Khazen

James Rosebush, On Leadership

 

Not all leaders are game-changers.

Game-changers are supercharged leaders.

They stir the pot, alter the strategy, move the ball, and redesign the construct. They shift and alter. They are the leaders that affect history.

Here are few signs you may — or may not — be one. 

1. You’re restless.
You have a low tolerance for boredom. People might advise: "get calm, quiet and centered, slow down." But if you look at people who have introduced new technologies that have changed the world — from John D. Rockefeller to Elon Musk — their stories are ones of restlessness. It’s OK if you are or are not. We need a balance in society of the restless and the calm.
2. You worry.
Worry can be converted into positive energy, but you have to know how to do it, to link opportunity to it, and to impersonalize and de-victimize yourself from it. Sit yourself down in chair and place another chair opposite you. Put the worry in the other chair and talk to it. Master it. Tell it what to do and that you are going to use it as a catapult for leadership. De-couple it from your own personality. Doing this can have powerful results. It unchains the mind. Margaret Thatcher, the Iron Lady, told me that even she worried every time she got up on stage. She harnessed it, used it as fuel. Worry did not defeat her.

3. You think you have suffered some sort of adversity.
People who have been affected by some sort of mild to mid-level stress at a young age tend to be more ardent, more ambitious, in search for solutions. They may fight more for the little guy, to see market opportunities, to right the wrongs and injustices. They may not see life as handed to them. The might feel they need to prove themselves.
4. You had to work for a living, early in life.
You are hungry — figuratively or literally, financially or otherwise. People who mowed lawns, took care of kids, cleaned carpets, had lemonade stands, were surrogate mothers and dads while their parents worked two jobs or night shifts tend to know the value of life and may have the opportunity to transform their own lives and others. Not everyone comes out of hard work at an early age as a leader, but we know that working — early on — provides a basis for self-worth, almost like nothing else does. Many leaders have come from orphanages.
5. You are a dreamer.
A doodler. You have an active imagination. You watch space exploration shows and might be a gamer. Great leaders allow themselves to think about what could be. They think about the possible and the impossible. When I was leading the building campaign for a new regional Science Center, we knew that to put kids into incubators with the tools of science, they could engage and create solutions. Schools tend to put a damper on dreaming. They should put a premium on it.
Richard BransonPaul Kane/Getty ImagesVirgin Group founder Richard Branson has always been a dreamer.
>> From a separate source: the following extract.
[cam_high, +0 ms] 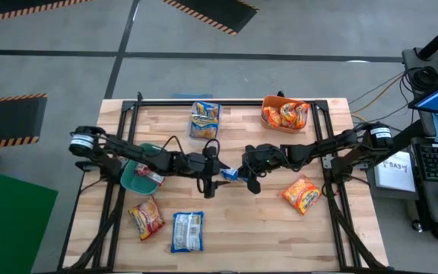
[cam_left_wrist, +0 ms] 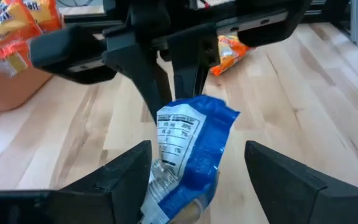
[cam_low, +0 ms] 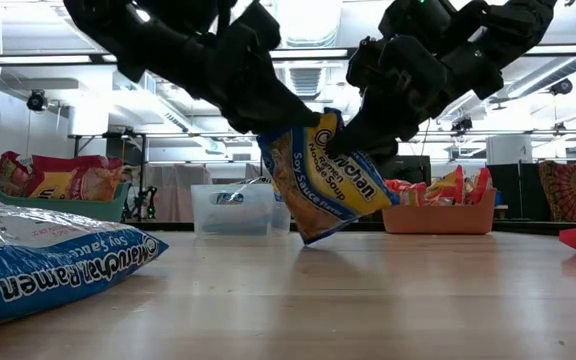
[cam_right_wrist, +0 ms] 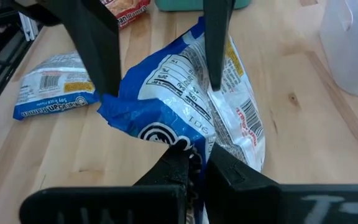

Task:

6. You are a voracious reader.

You are inquisitive. You have to know the answer. You will read all night, even after your parents, your spouse, your roommates, say you have to turn off the light and go to sleep. You have to keep reading. It was said that Thomas Edison even took cat naps with his head resting on a pile of books and that after his nap he was magically filled with the knowledge of those books. He could not breathe without books. Books are liberation, stimulation, lifters out of all kinds of poverty. Teaching the world to read at an early age would do more to advance the global economy than anything else.
7. You don’t sleep well.
You wake up with irrepressible ideas. You keep a pad and pencil or our phone next to your bed and jot during the night. You constantly make lists. My friend Fleur Cowles famously said, "I wake up expecting things." She was an inventor, artist, writer, and designer. She lived in an environment she completely designed herself. She was a prolific accomplisher of things. Some people may be born this way. Wired this way. Not all brilliant leaders suffer insomnia but once the creative process kicks in, it’s hard to hit the snooze button on your alarm.
8. You may not be sociable.
You may not like people and they may not like you, but you know the value of connections. The biographer Walter Isaacson talked about that in his massive dissection of Steve Jobs. The founder of LinkedIn knew that. A novel marketable idea that never gets funded and off the ground is worthless. Last week I participated in an incubator presentation for startups. The business creators may not have been the most motivated by human relationships, but they were passionate about selling their business plans to people they knew could help them. They at least tolerated the process and formed their ideas into coherent pitches.
9. You are smart.
But remember, there are multiple intelligences. Yours may not be conventional or just like someone else. Nevertheless, to be a leader, to change things, to be taken seriously you need a level of comprehension, and you need to be able to apply this mind to something. A smart mind allowed to atrophy is not a game-changer. Minds need to be fed and stimulated.
10. You are not a clean-desk person.
This is one of the biggest lessons I have had to learn in managing people. I was convinced that if a person had a messy desk, there were hidden evils lurking in those piles. Some people who create and tolerate a mess see their disorganization as organization. So I relented — sort of.

The world is divided into orderly and disorderly people. Both can prove themselves in the marketplace of ideas.